*AIM OF THE EXERCISE*.
Give back exactly the lines of the entries below from the line with "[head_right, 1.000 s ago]" to the line with "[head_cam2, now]", inclusive, and only those.

*DATA EXTRACT*.
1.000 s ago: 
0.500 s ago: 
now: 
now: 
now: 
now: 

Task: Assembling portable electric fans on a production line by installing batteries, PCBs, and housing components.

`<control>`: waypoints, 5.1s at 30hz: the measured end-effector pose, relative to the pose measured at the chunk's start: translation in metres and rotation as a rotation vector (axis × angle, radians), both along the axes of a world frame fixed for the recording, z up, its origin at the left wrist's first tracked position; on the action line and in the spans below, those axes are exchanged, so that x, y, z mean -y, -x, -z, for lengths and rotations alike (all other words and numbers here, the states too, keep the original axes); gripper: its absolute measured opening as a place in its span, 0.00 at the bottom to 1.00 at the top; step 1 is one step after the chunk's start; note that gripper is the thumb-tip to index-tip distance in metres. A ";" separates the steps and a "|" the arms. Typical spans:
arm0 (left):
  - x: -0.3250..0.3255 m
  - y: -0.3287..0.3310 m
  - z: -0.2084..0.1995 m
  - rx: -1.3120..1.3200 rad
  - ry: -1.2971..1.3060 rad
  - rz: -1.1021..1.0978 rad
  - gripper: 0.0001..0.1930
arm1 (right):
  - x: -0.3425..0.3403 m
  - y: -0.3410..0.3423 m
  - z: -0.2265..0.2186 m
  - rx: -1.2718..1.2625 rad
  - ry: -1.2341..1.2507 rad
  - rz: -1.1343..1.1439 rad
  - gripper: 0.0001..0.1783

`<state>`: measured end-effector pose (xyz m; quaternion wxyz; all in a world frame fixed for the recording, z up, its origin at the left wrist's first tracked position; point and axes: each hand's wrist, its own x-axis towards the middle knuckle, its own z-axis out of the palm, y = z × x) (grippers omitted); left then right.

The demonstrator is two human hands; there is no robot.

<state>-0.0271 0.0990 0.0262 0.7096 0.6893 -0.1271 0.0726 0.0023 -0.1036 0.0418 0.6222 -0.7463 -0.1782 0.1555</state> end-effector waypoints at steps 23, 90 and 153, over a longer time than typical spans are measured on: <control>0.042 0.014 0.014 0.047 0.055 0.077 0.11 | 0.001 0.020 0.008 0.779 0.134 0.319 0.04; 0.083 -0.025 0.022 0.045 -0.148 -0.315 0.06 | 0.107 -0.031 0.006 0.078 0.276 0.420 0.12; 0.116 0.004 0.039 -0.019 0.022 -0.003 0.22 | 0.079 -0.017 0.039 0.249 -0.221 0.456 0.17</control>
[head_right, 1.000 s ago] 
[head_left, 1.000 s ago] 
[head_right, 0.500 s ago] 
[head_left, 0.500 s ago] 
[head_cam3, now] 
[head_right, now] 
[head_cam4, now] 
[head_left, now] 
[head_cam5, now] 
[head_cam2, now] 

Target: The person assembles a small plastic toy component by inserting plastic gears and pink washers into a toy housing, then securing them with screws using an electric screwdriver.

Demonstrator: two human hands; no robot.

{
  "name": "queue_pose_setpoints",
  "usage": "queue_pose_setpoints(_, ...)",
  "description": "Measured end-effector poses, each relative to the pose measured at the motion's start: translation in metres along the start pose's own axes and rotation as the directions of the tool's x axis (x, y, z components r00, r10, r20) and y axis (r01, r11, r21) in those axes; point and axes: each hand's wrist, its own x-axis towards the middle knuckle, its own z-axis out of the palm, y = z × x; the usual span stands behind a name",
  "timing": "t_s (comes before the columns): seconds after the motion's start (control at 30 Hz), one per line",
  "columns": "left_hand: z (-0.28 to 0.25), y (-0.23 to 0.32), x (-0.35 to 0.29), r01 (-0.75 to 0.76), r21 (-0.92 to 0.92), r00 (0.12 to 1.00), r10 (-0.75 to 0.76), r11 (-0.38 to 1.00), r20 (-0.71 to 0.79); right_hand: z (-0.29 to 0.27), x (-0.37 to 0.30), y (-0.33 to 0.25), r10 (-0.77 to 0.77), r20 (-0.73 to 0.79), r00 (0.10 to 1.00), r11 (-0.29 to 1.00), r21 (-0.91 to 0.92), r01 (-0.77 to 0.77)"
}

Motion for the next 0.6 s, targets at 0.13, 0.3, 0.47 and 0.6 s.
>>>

*OUTPUT*.
[head_right, 1.000 s ago] 
[head_left, 1.000 s ago] 
[head_right, 0.500 s ago] 
[head_left, 0.500 s ago] 
[head_cam3, now] 
[head_right, now] 
[head_cam4, now] 
[head_left, now] 
[head_cam5, now] 
[head_cam2, now] 

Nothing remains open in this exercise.